Een manager waar ik al jaren mee werk beëindigt ieder overleg steevast met “Zo doen dan maar?”. Geen idee wat we dan hebben afgesproken en iedereen kan tevreden en zonder dat je ergens op kunt worden afgerekend zijns weegs gaan. Dat herinner ik mij ineens, omdat ik laatst in een vergadering zat, waarbij ieder agendapunt door de voorzitter werd afgesloten met “Nou, dat is dan duidelijk. Dan gaan we door naar het volgende agendapunt”. Ik kan je vertellen dat er niets duidelijk was geworden. Iedereen had zijn zegje gedaan over het voorliggende onderwerp, vaak compleet tegengestelde standpunten, en zonder duidelijke conclusie wat er nu besloten werd, werd met bovenstaande zin overgegaan naar het volgende agendapunt.
Verhulde besluiteloosheid
Als je denkt dat dat per ongeluk gebeurt, dan heb je het mis. Er zijn vele manieren om tijdens vergaderingen te reageren, zonder dat je concreet iets hebt gezegd. En ook stukken voor een vergadering, nota’s en rapporten staan vol met nietszeggende wollige zinnen waar geen touw aan valt vast te knopen. Een handig hulpje om hier zelf aan mee te doen (ook als je iets schriftelijk moet inbrengen) is de bullshitgenerator. Er zijn er verschillende op internet te vinden maar verwijs je hier naar twee bekende:
http://bullshit.takovermeulen.eu/ (nederlands)
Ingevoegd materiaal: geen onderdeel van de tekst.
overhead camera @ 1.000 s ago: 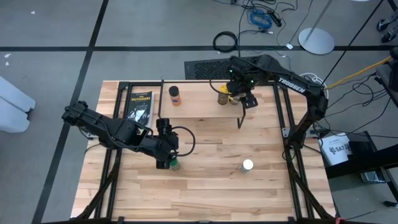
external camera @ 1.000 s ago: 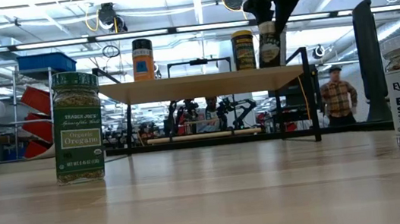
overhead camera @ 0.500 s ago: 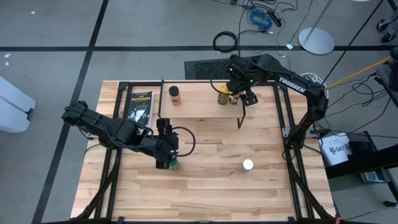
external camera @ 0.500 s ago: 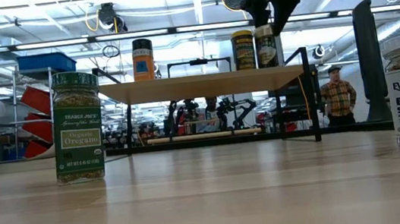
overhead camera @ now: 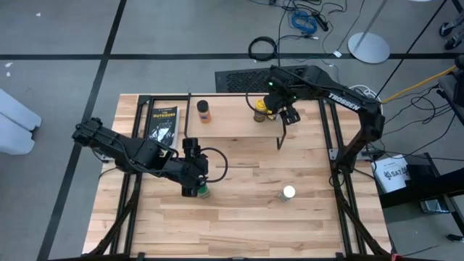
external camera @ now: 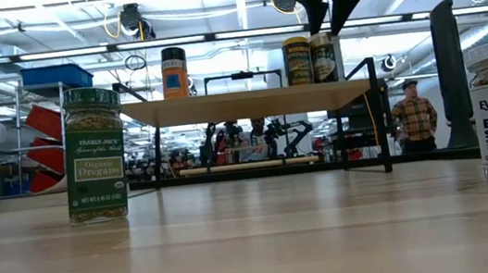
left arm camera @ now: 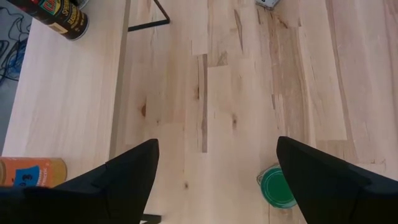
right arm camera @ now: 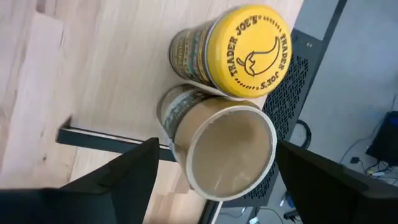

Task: Shelf spices
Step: Put the brown seasoning bottle on the shelf, then put the green seasoning bottle on the shelf

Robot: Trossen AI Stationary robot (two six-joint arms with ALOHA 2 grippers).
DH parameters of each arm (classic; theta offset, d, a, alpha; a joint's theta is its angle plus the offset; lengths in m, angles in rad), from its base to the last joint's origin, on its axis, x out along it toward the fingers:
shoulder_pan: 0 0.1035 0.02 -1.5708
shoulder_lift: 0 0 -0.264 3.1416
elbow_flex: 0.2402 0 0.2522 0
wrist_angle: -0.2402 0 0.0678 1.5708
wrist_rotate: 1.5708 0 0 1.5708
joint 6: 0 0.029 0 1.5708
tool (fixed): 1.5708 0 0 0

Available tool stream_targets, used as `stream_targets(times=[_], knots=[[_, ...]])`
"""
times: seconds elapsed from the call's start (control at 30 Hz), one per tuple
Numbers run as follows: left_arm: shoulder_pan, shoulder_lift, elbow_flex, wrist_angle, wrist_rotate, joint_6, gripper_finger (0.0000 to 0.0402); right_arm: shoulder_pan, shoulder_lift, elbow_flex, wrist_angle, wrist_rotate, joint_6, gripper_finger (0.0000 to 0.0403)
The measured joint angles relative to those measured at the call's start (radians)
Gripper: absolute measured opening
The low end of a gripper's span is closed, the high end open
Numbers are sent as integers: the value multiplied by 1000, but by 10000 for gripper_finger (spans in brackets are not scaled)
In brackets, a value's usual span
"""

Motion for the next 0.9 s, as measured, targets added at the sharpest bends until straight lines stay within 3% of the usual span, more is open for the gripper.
stream_targets(times=[0.23,0.43,0.77,0.9], knots=[[0,0,0,1,0,0,336,55,-69,0,-10,0,92,309],[0,0,0,8,0,-3,336,181,-165,0,-8,0,279,309],[0,0,0,-3,10,-82,336,554,-245,-8,-21,-38,999,309],[-16,1,-4,-2,144,-181,336,707,-226,-66,46,-37,1108,309]])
http://cbsg.sf.net/ (engels)
Of lees maar eens het nieuwe boek van Japke-d Bouma: Uitrollen is het nieuwe doorpakken. Een boek vol met wollig, ambtelijk taalgebruik en voorbeelden hoe ze te omzeilen.
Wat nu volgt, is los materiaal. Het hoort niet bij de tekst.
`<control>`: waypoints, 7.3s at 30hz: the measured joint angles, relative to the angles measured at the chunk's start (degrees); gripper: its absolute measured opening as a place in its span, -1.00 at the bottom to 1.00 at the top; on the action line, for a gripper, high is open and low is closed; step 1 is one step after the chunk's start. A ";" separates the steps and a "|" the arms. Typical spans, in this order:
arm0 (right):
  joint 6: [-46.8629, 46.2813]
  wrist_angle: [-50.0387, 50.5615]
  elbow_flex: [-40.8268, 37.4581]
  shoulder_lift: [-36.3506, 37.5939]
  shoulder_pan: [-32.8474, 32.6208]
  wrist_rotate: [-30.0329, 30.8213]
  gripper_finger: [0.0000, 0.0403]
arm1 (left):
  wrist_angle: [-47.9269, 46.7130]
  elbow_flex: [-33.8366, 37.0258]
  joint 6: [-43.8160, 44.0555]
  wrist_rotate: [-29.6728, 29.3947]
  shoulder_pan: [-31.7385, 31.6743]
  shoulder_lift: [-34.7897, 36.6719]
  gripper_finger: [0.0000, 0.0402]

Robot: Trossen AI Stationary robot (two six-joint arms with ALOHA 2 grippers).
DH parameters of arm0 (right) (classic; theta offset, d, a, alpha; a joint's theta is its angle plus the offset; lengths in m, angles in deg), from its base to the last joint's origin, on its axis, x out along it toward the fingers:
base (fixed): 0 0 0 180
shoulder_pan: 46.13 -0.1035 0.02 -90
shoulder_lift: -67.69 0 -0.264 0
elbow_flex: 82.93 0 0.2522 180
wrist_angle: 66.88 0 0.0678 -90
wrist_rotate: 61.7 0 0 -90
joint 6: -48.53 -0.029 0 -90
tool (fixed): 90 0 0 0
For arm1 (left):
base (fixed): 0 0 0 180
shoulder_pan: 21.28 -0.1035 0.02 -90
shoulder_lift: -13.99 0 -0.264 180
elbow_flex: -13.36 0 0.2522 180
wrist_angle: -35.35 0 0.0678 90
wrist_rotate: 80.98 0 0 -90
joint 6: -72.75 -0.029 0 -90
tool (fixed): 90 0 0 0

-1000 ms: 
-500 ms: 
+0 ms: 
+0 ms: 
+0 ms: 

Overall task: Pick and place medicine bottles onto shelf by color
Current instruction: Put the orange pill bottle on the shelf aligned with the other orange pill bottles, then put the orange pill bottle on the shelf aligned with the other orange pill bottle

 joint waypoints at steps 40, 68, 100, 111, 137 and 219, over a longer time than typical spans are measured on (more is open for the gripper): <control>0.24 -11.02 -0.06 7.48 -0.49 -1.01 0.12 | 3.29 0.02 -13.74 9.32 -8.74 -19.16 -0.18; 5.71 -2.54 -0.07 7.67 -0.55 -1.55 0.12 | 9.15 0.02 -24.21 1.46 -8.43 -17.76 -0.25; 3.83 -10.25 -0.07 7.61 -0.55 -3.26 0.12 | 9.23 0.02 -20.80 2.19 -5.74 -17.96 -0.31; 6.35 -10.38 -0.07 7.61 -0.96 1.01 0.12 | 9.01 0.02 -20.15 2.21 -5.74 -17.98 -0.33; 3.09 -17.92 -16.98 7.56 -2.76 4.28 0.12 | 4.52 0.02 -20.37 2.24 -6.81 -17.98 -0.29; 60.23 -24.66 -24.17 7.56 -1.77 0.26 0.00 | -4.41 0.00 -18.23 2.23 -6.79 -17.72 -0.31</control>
Vijandig taalgebruik op het werk
Maar het kan nog erger. Want waar besluiteloosheid relatief onschuldig wordt verhuld in wollig taalgebruik, zijn er ook ronduit vijandige catch-phrases in omloop die een niets vermoedende medewerker in de luren laten leggen door een collega of manager.
Eén daarvan is de zin “Ik hoor wat je zegt”. Het lijkt op het eerste gezicht dat er naar je wordt geluisterd, maar niets is minder waar. Degene die deze zin gebruikt is het volkomen oneens met je en zal deze zin opvolgen met argumenten waarom het toch anders moet. Was er echt naar je geluisterd, dan had diegene op zijn minst jouw inbreng en argumentatie kunnen samenvatten (dat kan die persoon niet want die heeft niet geluisterd) en vervolgens een open gesprek met je aangaan. Maar dat is de bedoeling helemaal niet. Een net zo vijandige reactie kan zijn “Je hebt me gehoord, maar heb je ook naar me geluisterd?”. Het zal je niet in dank worden afgenomen (want die andere persoon heeft helemaal geen zin om de discussie met je aan te gaan), maar het gesprek komt dan wel echt op gang. De verhouding wordt dan wel expliciet op scherp gezet. Dus weet wanneer je in de positie bent om deze tegenactie in gang te zetten. Maar als er over je heen wordt gelopen met “ik hoor wat je zegt”, moet je er wel bewust van zijn dat dat gebeurt. Dan heb jij in ieder geval de keuze: je mond houden of in de tegenaanval.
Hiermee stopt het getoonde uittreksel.